Nowadays, though, game developers are no longer segregated from the masses. Social media has allowed gamers to get involved with development, learning about the progress of their favourite titlesand contributing their two cents. Companies like Naughty Dog constantly interact with fans, listening to criticism and building upon their suggestions. Sure, they don’t listen to everything their audience says, but interacting with the public and providing information only benefits them. Rare are disconnected, and they keep putting out games their fans don’t want. Banjo-Kazooie: Nuts and Bolts, regardless of its ambitious gameplay, was considered a betrayal by Banjo devotees. Rare developed it behind closed doors, and when the game flopped, that secrecy turned out to be a detriment.

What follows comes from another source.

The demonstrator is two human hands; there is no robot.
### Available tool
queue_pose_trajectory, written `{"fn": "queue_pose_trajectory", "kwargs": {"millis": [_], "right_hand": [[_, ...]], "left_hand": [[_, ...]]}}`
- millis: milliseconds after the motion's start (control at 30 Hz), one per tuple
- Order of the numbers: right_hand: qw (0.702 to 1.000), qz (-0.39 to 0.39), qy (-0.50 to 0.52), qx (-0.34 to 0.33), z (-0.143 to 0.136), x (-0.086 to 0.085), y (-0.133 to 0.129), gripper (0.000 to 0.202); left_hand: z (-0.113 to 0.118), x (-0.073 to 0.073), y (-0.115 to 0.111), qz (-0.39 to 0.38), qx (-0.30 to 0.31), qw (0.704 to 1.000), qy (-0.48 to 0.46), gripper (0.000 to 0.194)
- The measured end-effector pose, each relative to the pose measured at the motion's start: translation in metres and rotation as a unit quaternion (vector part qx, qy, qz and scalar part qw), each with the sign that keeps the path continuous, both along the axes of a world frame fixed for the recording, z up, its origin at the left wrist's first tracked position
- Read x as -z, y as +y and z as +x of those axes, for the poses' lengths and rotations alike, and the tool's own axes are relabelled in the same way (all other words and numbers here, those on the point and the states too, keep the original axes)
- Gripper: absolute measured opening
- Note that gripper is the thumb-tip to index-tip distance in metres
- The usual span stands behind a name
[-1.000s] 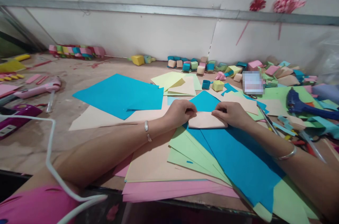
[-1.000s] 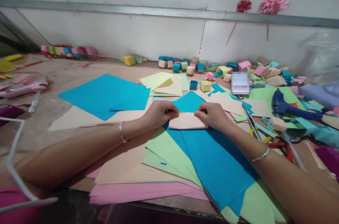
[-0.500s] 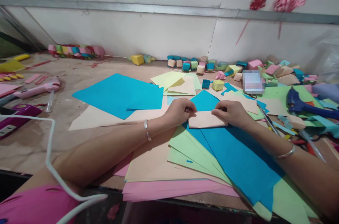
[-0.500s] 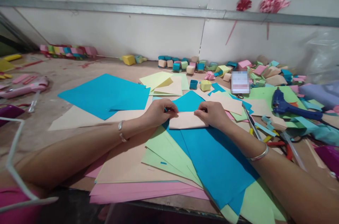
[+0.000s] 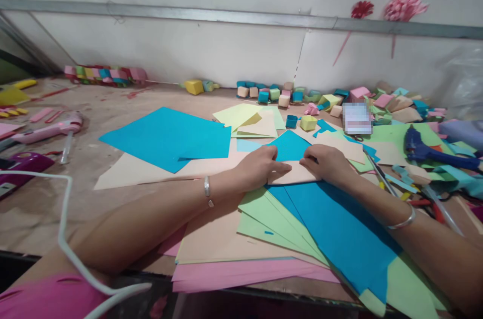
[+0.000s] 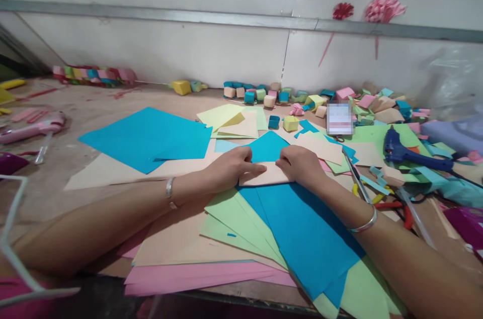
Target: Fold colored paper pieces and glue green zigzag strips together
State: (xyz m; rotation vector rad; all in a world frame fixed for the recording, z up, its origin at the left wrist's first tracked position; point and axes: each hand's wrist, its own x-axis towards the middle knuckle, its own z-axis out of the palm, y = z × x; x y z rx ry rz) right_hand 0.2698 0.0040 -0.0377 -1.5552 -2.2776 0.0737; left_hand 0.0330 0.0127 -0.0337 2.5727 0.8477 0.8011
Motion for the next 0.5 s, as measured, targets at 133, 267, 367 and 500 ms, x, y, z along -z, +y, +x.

It’s ironic that a company so synonymous with switching things up and adapting to new genres has refused to evolve its business practices. Rare created some of the greatest games ever during their heyday, so seeing them so disconnected is disconcerting. Without guidance from their audience, they’ve evolved in the wrong directions. When the community demands a return to form, Rare turns away and drives their ambition in a completely different direction. In order for Rare to rise again, they must be more open with the public. It’s a steep request, but it could move Rare away from obsolescence, and right now they’re sitting on the precipice.